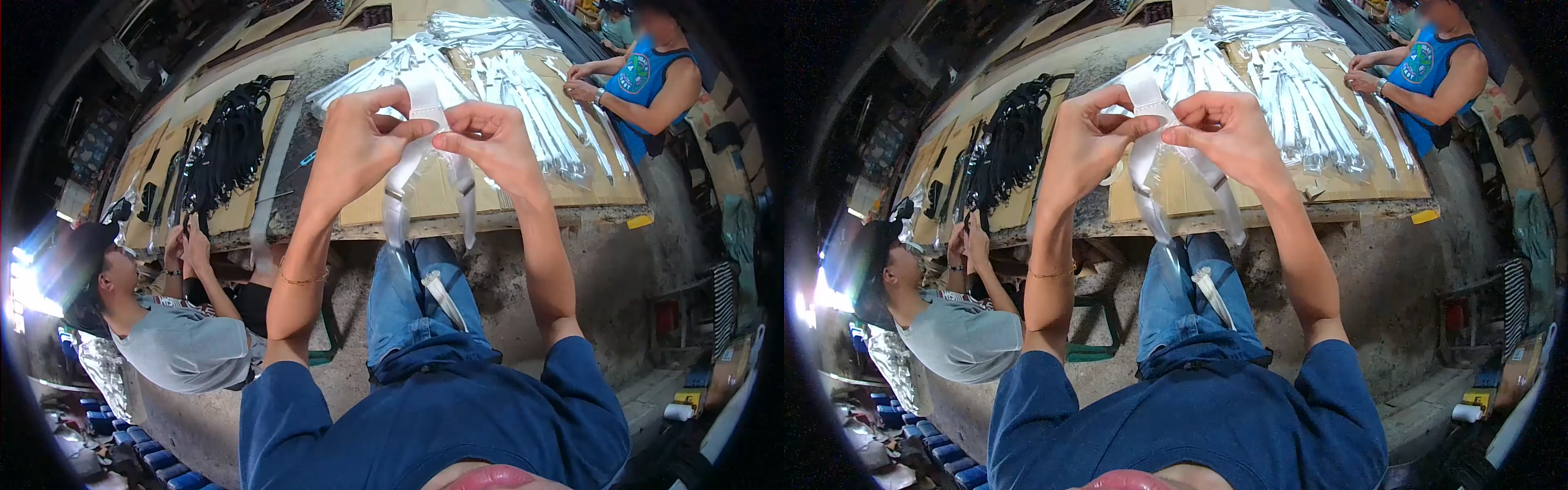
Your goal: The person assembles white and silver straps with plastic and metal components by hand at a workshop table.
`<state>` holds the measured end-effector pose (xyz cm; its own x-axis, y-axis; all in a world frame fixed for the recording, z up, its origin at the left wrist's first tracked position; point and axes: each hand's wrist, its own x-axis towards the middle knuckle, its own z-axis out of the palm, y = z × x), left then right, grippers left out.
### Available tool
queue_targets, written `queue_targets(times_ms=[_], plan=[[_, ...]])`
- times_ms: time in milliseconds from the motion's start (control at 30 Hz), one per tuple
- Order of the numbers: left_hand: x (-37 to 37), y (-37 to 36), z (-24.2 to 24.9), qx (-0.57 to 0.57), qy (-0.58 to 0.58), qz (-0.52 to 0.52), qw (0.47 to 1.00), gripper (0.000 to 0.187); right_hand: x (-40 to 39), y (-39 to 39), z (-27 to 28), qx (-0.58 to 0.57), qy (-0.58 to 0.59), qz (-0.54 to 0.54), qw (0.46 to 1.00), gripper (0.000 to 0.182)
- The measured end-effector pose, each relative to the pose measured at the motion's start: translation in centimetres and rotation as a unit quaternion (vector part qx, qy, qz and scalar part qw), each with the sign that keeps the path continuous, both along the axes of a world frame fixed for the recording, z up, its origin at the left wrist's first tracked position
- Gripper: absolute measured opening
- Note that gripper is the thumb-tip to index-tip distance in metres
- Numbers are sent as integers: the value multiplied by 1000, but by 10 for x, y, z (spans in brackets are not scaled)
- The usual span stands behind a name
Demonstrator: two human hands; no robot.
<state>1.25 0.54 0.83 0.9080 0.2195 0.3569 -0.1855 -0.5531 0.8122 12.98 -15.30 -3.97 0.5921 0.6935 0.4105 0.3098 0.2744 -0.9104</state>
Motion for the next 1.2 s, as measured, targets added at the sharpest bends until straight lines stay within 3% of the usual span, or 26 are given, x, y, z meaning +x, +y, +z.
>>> queue_targets(times_ms=[267,400,467,500,567,600,667,800,867,933,1067,1167,1200], plan=[[8,5,-5,20,-35,-4,999,16,0,-1,7,37,-23,-6,999,27],[9,4,-2,129,-48,23,990,17,7,-2,19,-84,-85,21,993,23],[8,-1,-8,-4,-113,29,993,17,7,0,20,-115,-92,11,989,22],[6,-3,-16,-4,-113,34,993,17,6,2,17,-48,-76,0,996,20],[3,-2,-41,-174,-136,5,975,18,10,8,11,25,-58,-8,998,18],[0,1,-55,-209,-68,-21,975,26,16,9,8,32,-54,-11,998,18],[-7,7,-71,-189,22,-17,982,20,19,11,1,37,-49,-16,998,19],[-13,-9,-75,-122,-11,93,988,23,10,12,-1,55,-11,16,998,24],[-11,-8,-90,88,-104,175,975,23,9,14,-1,55,9,21,998,27],[-14,-7,-105,62,-99,181,976,25,15,16,-5,97,77,22,992,27],[-36,9,-149,126,-34,144,981,31,29,8,-3,126,105,3,986,29],[-55,10,-177,84,21,125,988,29,39,-1,-2,112,100,-12,989,29],[-61,8,-182,6,55,84,995,29,43,-3,-1,116,73,-22,990,30]])
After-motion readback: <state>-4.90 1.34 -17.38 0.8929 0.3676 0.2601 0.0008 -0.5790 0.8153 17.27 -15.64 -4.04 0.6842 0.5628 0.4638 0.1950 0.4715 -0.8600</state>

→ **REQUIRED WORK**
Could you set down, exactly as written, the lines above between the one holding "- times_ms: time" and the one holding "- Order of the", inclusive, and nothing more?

→ **RESPONSE TO THIS EXERCISE**
- times_ms: time in milliseconds from the motion's start (control at 30 Hz), one per tuple
- Order of the numbers: left_hand: x (-37 to 37), y (-37 to 36), z (-24.2 to 24.9), qx (-0.57 to 0.57), qy (-0.58 to 0.58), qz (-0.52 to 0.52), qw (0.47 to 1.00), gripper (0.000 to 0.187); right_hand: x (-40 to 39), y (-39 to 39), z (-27 to 28), qx (-0.58 to 0.57), qy (-0.58 to 0.59), qz (-0.54 to 0.54), qw (0.46 to 1.00), gripper (0.000 to 0.182)

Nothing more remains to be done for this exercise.